* [Problem to work on]:
Below are the records. List every line holding the word "from".

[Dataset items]
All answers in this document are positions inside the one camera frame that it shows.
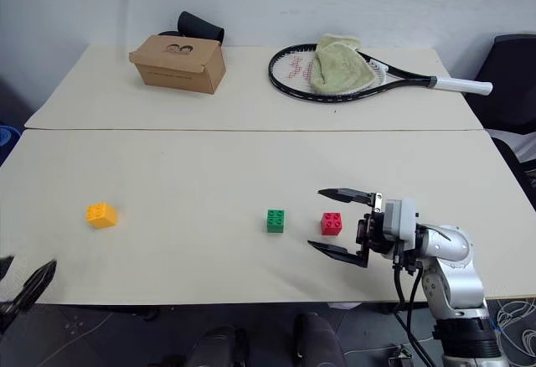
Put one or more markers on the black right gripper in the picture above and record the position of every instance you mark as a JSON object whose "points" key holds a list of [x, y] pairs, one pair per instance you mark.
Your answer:
{"points": [[372, 231]]}

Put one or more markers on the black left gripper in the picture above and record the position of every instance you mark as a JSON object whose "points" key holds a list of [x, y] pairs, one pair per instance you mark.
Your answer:
{"points": [[9, 308]]}

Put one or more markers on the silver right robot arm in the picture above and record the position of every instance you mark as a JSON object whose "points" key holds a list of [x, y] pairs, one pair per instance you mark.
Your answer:
{"points": [[454, 266]]}

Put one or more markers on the red toy brick cube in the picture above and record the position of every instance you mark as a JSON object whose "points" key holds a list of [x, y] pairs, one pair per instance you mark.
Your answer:
{"points": [[331, 224]]}

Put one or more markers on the green toy brick cube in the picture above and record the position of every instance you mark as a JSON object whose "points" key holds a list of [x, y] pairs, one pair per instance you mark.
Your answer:
{"points": [[275, 221]]}

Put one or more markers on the yellow toy brick cube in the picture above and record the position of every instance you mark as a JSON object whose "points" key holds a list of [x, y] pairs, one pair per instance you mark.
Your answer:
{"points": [[101, 215]]}

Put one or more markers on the dark rounded shape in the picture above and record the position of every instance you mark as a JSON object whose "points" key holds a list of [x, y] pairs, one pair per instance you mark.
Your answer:
{"points": [[318, 342]]}

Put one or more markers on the blue object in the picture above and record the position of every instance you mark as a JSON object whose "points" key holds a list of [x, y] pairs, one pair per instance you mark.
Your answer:
{"points": [[6, 137]]}

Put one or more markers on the black tennis racket white grip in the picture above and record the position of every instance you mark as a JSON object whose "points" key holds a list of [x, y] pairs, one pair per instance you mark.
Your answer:
{"points": [[293, 86]]}

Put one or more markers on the light green towel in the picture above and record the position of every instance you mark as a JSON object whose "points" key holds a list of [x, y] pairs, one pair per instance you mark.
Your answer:
{"points": [[339, 67]]}

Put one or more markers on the black chair armrest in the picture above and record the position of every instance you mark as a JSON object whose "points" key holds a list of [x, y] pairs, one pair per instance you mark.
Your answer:
{"points": [[517, 166]]}

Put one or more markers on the black office chair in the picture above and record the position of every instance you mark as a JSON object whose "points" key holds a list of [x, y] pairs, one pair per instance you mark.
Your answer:
{"points": [[508, 82]]}

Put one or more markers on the brown cardboard box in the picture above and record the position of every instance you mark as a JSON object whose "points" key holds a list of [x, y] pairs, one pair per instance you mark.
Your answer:
{"points": [[180, 67]]}

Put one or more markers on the black rolled mat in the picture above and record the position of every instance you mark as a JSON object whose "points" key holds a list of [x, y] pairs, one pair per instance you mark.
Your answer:
{"points": [[199, 27]]}

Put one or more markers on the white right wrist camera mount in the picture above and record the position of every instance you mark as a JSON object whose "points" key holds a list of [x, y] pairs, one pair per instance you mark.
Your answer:
{"points": [[400, 220]]}

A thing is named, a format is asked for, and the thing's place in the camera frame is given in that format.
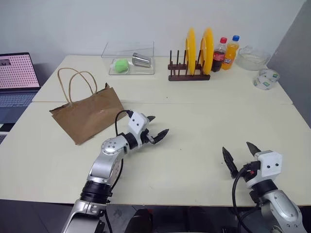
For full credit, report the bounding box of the clear tape roll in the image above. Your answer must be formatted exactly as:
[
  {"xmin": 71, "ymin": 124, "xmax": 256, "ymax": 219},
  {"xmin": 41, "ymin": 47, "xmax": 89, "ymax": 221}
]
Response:
[{"xmin": 252, "ymin": 68, "xmax": 281, "ymax": 91}]

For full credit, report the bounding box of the dark rounded shape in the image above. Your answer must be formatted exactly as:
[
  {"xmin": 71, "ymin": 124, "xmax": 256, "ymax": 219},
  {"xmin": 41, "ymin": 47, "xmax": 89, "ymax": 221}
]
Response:
[{"xmin": 127, "ymin": 208, "xmax": 155, "ymax": 233}]

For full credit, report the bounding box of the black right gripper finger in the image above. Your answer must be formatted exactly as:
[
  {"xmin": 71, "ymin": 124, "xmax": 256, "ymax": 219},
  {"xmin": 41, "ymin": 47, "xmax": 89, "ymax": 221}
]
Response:
[
  {"xmin": 221, "ymin": 146, "xmax": 240, "ymax": 180},
  {"xmin": 246, "ymin": 141, "xmax": 261, "ymax": 159}
]

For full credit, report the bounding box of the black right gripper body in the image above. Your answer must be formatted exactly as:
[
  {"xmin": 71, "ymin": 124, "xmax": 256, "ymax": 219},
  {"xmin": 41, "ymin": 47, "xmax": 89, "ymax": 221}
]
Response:
[{"xmin": 240, "ymin": 161, "xmax": 260, "ymax": 183}]

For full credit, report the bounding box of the yellow plate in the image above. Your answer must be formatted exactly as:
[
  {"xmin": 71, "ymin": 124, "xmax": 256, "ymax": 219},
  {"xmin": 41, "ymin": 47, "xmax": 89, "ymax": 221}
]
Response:
[
  {"xmin": 185, "ymin": 27, "xmax": 197, "ymax": 76},
  {"xmin": 200, "ymin": 27, "xmax": 215, "ymax": 76}
]

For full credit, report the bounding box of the clear plastic box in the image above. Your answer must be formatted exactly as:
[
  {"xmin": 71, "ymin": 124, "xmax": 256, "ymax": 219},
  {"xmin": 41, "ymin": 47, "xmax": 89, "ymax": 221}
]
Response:
[{"xmin": 101, "ymin": 41, "xmax": 156, "ymax": 76}]

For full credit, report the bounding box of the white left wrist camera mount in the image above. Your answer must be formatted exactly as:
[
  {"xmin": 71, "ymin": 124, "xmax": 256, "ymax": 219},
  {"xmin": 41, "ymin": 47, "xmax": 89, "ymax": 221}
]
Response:
[{"xmin": 127, "ymin": 112, "xmax": 150, "ymax": 148}]

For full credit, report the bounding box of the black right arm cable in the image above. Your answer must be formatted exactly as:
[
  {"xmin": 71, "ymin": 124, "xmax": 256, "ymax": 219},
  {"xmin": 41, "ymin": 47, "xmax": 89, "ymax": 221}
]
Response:
[{"xmin": 231, "ymin": 166, "xmax": 252, "ymax": 233}]

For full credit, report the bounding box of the brown paper bag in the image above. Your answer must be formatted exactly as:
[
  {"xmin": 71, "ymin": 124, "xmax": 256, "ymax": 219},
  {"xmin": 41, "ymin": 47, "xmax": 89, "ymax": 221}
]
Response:
[{"xmin": 49, "ymin": 67, "xmax": 127, "ymax": 146}]

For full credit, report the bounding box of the stainless steel cup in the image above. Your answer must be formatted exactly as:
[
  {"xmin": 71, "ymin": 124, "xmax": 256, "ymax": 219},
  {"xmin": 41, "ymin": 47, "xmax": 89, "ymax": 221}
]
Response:
[{"xmin": 132, "ymin": 52, "xmax": 153, "ymax": 68}]

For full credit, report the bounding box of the cola bottle red cap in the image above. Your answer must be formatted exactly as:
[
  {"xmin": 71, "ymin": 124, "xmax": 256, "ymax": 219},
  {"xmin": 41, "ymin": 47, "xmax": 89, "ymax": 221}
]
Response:
[{"xmin": 210, "ymin": 37, "xmax": 229, "ymax": 73}]

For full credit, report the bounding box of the orange soda bottle blue cap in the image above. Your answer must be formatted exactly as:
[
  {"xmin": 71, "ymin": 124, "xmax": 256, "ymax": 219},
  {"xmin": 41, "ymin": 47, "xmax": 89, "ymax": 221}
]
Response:
[{"xmin": 221, "ymin": 35, "xmax": 241, "ymax": 71}]

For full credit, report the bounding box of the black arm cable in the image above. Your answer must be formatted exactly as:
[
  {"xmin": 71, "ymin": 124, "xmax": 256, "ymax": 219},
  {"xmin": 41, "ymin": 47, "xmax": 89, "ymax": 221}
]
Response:
[
  {"xmin": 104, "ymin": 110, "xmax": 134, "ymax": 233},
  {"xmin": 231, "ymin": 166, "xmax": 252, "ymax": 233}
]

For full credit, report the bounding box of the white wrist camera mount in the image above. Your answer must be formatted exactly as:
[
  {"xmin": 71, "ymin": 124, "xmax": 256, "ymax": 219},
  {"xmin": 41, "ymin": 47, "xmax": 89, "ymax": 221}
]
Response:
[
  {"xmin": 245, "ymin": 150, "xmax": 284, "ymax": 189},
  {"xmin": 127, "ymin": 112, "xmax": 150, "ymax": 148}
]

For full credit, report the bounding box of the dark wooden dish rack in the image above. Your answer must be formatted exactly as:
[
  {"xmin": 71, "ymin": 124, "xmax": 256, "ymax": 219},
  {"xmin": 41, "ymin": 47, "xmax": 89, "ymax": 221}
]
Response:
[{"xmin": 168, "ymin": 50, "xmax": 211, "ymax": 82}]

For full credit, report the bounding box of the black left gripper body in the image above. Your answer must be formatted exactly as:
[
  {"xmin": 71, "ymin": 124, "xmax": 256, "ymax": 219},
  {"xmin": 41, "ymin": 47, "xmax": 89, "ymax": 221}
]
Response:
[{"xmin": 140, "ymin": 128, "xmax": 156, "ymax": 144}]

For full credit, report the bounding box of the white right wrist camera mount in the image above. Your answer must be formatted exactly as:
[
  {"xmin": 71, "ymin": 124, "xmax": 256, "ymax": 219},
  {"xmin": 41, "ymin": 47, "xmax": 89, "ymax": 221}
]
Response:
[{"xmin": 245, "ymin": 150, "xmax": 284, "ymax": 189}]

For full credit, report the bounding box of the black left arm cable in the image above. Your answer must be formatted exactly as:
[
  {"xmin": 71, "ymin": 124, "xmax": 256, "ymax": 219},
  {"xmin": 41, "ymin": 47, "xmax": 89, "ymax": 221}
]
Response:
[{"xmin": 104, "ymin": 110, "xmax": 134, "ymax": 233}]

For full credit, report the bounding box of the grey laptop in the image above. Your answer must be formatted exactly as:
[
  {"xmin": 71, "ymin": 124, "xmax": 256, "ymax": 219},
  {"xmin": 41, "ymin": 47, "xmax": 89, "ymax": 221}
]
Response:
[{"xmin": 0, "ymin": 52, "xmax": 42, "ymax": 125}]

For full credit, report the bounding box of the clear glass bowl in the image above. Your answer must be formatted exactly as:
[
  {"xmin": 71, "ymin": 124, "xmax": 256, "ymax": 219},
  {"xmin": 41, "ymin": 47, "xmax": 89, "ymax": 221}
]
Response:
[{"xmin": 236, "ymin": 45, "xmax": 271, "ymax": 71}]

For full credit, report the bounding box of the green ball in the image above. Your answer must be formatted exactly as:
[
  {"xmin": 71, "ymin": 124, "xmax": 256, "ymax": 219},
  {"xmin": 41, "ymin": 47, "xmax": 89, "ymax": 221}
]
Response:
[{"xmin": 109, "ymin": 59, "xmax": 130, "ymax": 74}]

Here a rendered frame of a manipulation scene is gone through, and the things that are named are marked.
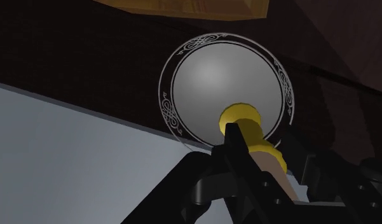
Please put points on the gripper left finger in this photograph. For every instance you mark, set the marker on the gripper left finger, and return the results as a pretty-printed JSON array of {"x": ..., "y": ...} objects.
[{"x": 237, "y": 173}]

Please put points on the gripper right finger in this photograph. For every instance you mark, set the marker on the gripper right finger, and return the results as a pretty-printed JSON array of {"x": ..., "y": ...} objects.
[{"x": 333, "y": 180}]

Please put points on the yellow and tan pestle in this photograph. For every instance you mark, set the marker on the yellow and tan pestle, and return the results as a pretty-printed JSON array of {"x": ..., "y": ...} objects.
[{"x": 245, "y": 119}]

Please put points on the grey plate with ornate black rim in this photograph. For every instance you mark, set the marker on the grey plate with ornate black rim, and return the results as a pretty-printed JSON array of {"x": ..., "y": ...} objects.
[{"x": 215, "y": 80}]

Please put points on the yellow wooden robot stand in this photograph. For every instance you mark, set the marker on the yellow wooden robot stand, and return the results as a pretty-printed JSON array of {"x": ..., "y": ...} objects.
[{"x": 184, "y": 7}]

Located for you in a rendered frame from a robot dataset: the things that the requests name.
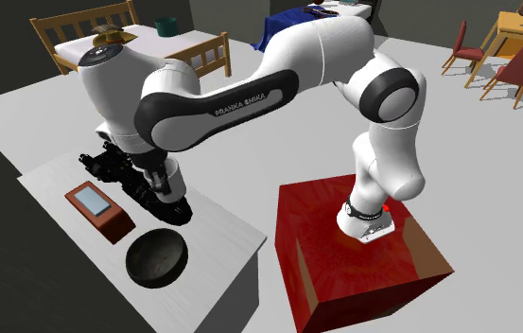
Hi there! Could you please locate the brown box with pale-blue panel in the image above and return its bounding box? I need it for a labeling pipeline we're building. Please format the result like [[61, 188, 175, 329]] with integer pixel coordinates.
[[63, 180, 137, 246]]

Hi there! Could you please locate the black bumpy object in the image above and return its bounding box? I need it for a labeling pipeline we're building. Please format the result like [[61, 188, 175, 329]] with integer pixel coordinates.
[[127, 177, 194, 228]]

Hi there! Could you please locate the black bowl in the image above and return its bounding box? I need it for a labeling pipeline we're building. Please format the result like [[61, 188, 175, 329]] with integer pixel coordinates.
[[125, 227, 190, 290]]

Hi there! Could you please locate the wooden bed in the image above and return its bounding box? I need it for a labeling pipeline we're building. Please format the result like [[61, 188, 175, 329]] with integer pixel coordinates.
[[29, 0, 233, 79]]

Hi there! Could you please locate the white table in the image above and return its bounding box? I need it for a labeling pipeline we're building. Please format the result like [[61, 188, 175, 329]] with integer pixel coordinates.
[[16, 149, 269, 333]]

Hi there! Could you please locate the teal bin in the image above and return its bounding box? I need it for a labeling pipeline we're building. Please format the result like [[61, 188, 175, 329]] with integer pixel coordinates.
[[154, 16, 180, 39]]

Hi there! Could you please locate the table with blue cloth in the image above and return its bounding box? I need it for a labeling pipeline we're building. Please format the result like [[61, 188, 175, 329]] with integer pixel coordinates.
[[251, 0, 380, 53]]

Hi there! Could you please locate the red robot stand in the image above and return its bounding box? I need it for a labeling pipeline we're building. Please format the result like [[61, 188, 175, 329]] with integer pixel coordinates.
[[273, 173, 456, 333]]

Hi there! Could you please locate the yellow wooden table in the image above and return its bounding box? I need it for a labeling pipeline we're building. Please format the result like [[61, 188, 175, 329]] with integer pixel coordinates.
[[463, 0, 523, 90]]

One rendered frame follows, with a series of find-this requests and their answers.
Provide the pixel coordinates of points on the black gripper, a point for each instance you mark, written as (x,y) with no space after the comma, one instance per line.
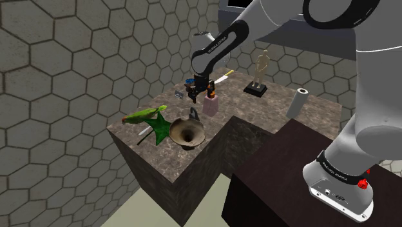
(200,83)

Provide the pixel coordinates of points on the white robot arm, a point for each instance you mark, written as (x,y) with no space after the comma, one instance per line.
(373,94)

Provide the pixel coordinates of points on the pink tapered block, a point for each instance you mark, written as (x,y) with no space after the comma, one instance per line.
(210,106)

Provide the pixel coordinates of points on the blue round bowl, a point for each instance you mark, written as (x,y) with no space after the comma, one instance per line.
(189,81)

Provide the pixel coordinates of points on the small grey card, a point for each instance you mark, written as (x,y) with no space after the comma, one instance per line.
(179,93)

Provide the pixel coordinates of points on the black curved object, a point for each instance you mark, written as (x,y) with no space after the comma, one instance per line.
(194,114)

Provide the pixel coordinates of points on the brown funnel-shaped bowl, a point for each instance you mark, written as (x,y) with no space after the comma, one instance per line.
(187,134)

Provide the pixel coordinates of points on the green star-shaped leaf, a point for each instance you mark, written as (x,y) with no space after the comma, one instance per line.
(161,129)

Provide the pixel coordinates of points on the tan human figure statue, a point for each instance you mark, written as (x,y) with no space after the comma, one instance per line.
(260,67)

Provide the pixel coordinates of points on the green parrot figure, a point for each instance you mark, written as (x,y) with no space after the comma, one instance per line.
(140,116)

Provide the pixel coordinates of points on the thin white stick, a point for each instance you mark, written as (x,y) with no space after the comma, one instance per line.
(144,130)

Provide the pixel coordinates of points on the white paper towel roll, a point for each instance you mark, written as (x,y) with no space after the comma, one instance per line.
(297,103)

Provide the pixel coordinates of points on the dark maroon robot stand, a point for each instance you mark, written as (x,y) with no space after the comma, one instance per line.
(282,176)

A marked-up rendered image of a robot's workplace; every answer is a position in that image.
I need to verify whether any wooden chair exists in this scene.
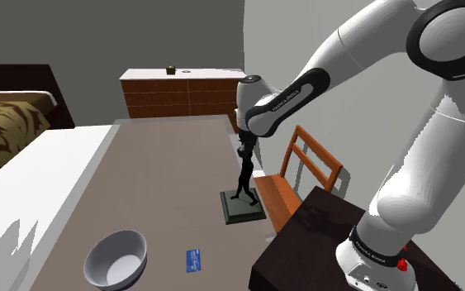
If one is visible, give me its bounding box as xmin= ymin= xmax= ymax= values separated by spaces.
xmin=253 ymin=124 xmax=344 ymax=235

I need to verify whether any black figure on green base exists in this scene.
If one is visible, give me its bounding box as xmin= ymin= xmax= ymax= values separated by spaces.
xmin=220 ymin=146 xmax=268 ymax=226

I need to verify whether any brown table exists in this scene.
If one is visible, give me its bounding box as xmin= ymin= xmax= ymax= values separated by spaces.
xmin=30 ymin=114 xmax=278 ymax=291

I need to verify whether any brown chest of drawers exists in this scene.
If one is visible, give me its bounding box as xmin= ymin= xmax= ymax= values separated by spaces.
xmin=119 ymin=64 xmax=248 ymax=134

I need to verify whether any dark robot stand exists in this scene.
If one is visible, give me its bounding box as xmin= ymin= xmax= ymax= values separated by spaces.
xmin=248 ymin=185 xmax=463 ymax=291

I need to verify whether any blue card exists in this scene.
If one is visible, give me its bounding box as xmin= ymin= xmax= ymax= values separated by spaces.
xmin=186 ymin=249 xmax=202 ymax=274

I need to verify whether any white bowl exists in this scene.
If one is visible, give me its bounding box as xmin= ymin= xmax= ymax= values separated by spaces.
xmin=83 ymin=230 xmax=149 ymax=291

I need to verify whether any bed with patterned blanket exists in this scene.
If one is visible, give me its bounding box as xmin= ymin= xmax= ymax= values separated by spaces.
xmin=0 ymin=63 xmax=115 ymax=291

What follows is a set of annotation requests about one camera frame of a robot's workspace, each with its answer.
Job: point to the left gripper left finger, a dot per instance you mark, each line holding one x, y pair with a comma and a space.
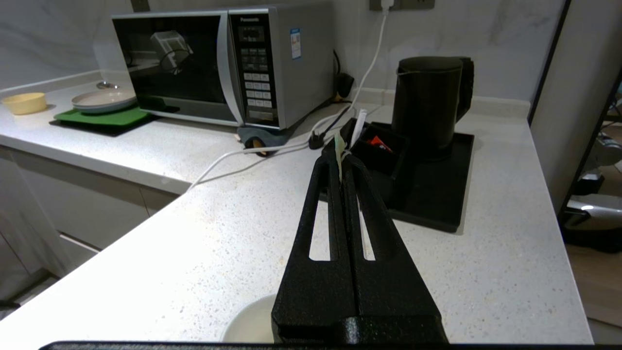
311, 296

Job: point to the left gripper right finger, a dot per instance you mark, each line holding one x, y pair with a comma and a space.
393, 291

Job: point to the tea bag packet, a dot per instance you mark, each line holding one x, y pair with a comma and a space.
339, 151

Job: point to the white cup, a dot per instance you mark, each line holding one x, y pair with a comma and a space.
252, 323

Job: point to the black electric kettle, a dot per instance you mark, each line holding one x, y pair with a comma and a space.
430, 107

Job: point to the black tray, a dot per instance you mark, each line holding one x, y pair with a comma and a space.
432, 189

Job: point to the black compartment box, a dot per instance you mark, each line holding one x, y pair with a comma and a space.
381, 155

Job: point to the red sachet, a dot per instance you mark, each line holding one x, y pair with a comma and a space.
379, 143

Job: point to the silver microwave oven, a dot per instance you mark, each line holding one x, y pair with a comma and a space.
228, 63

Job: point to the cabinet drawer front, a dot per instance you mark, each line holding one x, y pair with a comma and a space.
73, 204

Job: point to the microwave door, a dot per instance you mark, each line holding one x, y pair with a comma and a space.
170, 63

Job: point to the green mat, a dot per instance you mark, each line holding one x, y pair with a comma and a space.
102, 116

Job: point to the white plate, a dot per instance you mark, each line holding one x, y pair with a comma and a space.
103, 100

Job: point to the yellow bowl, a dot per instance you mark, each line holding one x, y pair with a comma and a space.
25, 103

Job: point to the wall power socket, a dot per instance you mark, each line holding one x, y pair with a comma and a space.
401, 4

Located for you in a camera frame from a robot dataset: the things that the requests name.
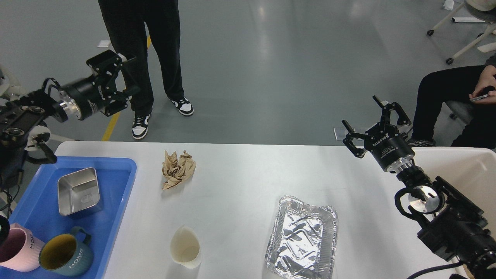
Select crumpled brown paper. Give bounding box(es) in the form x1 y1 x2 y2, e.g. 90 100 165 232
162 150 196 189

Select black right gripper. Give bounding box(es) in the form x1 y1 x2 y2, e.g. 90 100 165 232
341 95 416 172

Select white plastic bin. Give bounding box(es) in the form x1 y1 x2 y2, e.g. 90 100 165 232
398 148 495 279

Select black cables at left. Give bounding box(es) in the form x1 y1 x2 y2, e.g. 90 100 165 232
0 182 20 212

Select clear floor plate right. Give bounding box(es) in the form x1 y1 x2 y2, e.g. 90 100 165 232
354 127 367 136

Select white side table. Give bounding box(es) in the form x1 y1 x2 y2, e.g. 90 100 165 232
25 125 75 151

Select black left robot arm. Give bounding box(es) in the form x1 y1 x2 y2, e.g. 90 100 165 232
0 50 139 189

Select pink mug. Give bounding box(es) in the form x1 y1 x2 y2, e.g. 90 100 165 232
0 223 45 272

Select aluminium foil tray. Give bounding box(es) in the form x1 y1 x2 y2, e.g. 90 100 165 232
265 195 338 279

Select grey office chair left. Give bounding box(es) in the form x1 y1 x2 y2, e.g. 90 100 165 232
0 64 23 100

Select square stainless steel tin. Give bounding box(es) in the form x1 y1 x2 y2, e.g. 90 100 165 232
57 167 104 219

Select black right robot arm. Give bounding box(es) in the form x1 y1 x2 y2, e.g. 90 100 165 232
342 96 496 279

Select standing person in black trousers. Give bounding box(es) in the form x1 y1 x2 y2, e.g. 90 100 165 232
98 0 194 140

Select smartphone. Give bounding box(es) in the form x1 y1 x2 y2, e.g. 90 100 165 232
469 91 496 103

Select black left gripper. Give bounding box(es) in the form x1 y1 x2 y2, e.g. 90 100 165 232
57 50 140 120

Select clear floor plate left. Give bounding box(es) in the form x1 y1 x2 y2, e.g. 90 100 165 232
333 127 349 141

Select seated person in black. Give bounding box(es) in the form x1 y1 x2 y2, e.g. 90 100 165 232
409 54 496 150

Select teal mug yellow inside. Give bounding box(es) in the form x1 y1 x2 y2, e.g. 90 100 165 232
38 226 94 277

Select white paper cup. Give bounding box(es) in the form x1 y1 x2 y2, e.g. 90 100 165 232
170 226 202 269

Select clear floor plate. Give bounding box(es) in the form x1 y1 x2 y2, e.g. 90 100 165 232
354 127 367 136
333 127 349 141

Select white office chair right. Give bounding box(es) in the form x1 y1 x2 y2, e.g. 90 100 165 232
426 0 495 65

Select blue plastic tray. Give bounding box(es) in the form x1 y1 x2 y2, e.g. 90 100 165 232
9 157 137 279

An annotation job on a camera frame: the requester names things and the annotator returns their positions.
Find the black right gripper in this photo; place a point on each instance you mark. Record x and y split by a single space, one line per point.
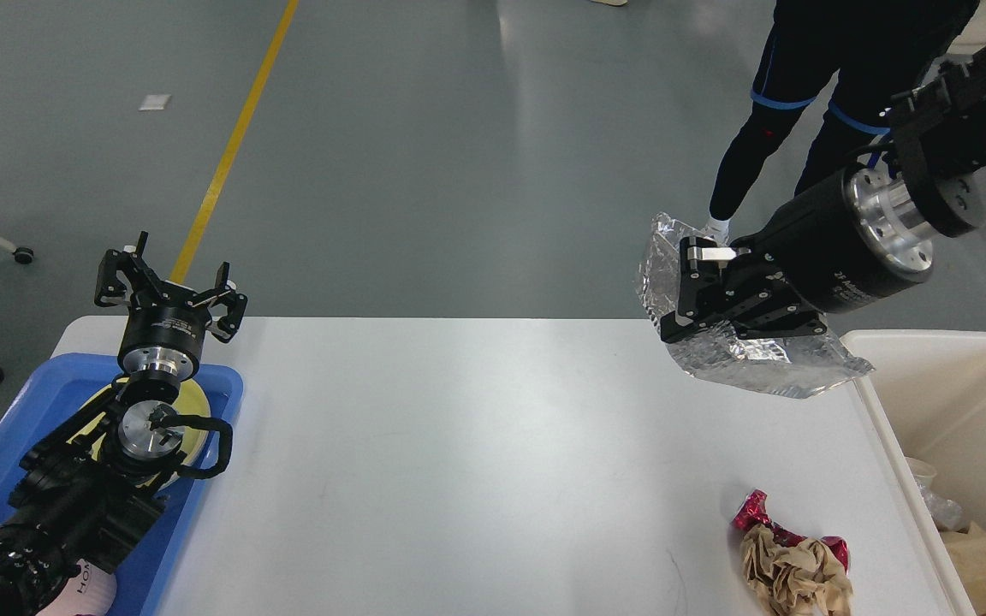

* [Answer to this problem]:
Located for you in a rendered frame from a robot dataset: the things that the requests name.
Located for you in a camera frame from a robot dataset: the things that the requests name.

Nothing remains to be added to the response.